**What to do:** Write out again, exactly, the lines below starting at the one with "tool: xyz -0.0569" and ending at the one with "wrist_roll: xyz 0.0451".

[[ Dataset extract, beginning ]]

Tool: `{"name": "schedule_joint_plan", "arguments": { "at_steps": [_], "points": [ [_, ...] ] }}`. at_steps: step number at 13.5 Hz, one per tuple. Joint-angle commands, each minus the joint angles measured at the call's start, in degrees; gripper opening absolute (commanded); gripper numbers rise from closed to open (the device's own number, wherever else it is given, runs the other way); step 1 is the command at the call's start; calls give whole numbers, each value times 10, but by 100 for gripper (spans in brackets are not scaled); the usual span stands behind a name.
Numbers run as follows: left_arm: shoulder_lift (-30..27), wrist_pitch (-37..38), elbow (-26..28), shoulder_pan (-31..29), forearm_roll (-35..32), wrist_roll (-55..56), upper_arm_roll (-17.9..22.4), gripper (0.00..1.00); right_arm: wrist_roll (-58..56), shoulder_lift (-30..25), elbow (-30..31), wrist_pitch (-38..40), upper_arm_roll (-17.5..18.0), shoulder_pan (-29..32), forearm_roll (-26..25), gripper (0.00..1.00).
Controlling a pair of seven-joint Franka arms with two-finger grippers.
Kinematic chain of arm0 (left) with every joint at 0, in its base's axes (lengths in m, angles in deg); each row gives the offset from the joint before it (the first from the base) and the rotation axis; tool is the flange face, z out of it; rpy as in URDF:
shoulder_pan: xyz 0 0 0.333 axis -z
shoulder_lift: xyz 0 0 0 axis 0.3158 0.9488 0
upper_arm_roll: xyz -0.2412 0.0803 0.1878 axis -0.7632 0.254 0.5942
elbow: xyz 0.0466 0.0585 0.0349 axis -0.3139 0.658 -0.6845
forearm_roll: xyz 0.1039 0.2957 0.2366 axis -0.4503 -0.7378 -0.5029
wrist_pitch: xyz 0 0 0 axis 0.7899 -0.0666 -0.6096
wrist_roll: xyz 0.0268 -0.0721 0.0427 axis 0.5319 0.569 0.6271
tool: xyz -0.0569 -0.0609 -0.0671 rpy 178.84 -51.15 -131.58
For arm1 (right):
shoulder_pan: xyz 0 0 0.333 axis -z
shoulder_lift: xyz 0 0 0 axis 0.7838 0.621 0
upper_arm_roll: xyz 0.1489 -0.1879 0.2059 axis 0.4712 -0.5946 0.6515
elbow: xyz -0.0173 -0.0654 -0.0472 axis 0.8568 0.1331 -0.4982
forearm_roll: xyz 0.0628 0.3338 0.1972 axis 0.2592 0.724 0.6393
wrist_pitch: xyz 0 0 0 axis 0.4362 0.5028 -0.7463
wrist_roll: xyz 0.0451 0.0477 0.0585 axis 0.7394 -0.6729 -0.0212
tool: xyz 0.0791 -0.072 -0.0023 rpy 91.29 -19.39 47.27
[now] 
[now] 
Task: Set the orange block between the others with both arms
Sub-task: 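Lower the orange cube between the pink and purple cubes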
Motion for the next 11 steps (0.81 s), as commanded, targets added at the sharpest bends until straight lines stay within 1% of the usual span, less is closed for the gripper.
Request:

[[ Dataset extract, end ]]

**Exercise solution:**
tool: xyz -0.0569 -0.0609 -0.0671 rpy 178.84 -51.15 -131.58
For arm1 (right):
shoulder_pan: xyz 0 0 0.333 axis -z
shoulder_lift: xyz 0 0 0 axis 0.7838 0.621 0
upper_arm_roll: xyz 0.1489 -0.1879 0.2059 axis 0.4712 -0.5946 0.6515
elbow: xyz -0.0173 -0.0654 -0.0472 axis 0.8568 0.1331 -0.4982
forearm_roll: xyz 0.0628 0.3338 0.1972 axis 0.2592 0.724 0.6393
wrist_pitch: xyz 0 0 0 axis 0.4362 0.5028 -0.7463
wrist_roll: xyz 0.0451 0.0477 0.0585 axis 0.7394 -0.6729 -0.0212

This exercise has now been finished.